*What is required*:
State the number of lines in the records that contain "Mark", with no other words.

Collection entries
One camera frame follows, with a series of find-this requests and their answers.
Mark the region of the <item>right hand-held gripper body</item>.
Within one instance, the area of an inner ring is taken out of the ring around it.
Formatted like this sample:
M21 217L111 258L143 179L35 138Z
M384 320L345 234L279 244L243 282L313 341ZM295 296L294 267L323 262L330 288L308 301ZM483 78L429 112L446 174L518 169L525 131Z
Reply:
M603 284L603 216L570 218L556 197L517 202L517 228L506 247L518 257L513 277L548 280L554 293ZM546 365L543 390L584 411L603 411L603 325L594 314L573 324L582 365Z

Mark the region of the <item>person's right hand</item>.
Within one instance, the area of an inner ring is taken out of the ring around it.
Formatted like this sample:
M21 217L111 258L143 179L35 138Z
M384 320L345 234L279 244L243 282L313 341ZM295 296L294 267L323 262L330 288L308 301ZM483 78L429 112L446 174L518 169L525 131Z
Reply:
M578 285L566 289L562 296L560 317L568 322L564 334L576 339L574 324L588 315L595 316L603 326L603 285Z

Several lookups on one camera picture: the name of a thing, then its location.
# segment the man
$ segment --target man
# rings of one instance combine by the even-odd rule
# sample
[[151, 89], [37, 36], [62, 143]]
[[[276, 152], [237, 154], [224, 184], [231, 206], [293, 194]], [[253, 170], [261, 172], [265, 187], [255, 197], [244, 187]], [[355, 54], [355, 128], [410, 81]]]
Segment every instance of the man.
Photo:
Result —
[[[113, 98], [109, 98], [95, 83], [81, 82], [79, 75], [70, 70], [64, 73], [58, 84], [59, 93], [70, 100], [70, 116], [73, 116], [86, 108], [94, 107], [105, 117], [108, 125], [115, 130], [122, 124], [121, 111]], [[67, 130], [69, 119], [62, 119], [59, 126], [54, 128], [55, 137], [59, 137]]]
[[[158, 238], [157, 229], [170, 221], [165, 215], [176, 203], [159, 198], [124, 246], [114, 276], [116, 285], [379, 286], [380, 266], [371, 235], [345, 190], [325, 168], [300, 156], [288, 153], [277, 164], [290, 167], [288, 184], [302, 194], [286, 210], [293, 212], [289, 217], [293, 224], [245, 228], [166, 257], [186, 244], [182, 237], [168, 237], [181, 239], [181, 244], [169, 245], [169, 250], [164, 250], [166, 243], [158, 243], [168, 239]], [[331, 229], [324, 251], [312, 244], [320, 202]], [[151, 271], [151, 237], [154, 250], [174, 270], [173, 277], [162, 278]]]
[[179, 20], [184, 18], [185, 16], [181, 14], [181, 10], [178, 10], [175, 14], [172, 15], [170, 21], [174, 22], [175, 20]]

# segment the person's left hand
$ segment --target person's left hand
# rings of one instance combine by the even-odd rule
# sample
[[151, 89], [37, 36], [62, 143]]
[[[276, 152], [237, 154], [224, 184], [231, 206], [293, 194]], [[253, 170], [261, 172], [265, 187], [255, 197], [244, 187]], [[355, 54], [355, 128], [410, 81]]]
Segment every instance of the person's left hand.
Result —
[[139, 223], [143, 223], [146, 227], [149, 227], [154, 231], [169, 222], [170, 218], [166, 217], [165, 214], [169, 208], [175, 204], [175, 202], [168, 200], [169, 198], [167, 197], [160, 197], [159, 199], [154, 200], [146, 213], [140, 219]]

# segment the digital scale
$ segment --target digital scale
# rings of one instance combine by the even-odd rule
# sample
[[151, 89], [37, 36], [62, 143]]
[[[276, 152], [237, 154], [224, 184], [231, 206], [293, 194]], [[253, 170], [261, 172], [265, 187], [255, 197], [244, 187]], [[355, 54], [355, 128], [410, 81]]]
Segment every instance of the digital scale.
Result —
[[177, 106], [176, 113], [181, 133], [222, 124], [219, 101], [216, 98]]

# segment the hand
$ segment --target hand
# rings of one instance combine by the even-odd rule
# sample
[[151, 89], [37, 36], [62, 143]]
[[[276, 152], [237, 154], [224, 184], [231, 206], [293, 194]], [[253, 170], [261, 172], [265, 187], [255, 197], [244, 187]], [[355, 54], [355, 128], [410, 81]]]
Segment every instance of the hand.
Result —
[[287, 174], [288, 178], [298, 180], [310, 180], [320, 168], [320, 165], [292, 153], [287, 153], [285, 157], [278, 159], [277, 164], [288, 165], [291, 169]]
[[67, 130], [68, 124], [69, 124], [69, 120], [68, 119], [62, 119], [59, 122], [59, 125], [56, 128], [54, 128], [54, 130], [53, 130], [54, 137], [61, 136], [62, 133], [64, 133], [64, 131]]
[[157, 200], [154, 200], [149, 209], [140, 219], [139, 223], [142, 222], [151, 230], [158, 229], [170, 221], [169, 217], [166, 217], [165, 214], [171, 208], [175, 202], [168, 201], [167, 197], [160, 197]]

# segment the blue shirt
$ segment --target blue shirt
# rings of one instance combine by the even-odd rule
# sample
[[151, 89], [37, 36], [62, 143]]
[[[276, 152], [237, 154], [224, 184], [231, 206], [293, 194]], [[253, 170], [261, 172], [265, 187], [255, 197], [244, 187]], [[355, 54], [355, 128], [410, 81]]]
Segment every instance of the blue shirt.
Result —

*Your solution*:
2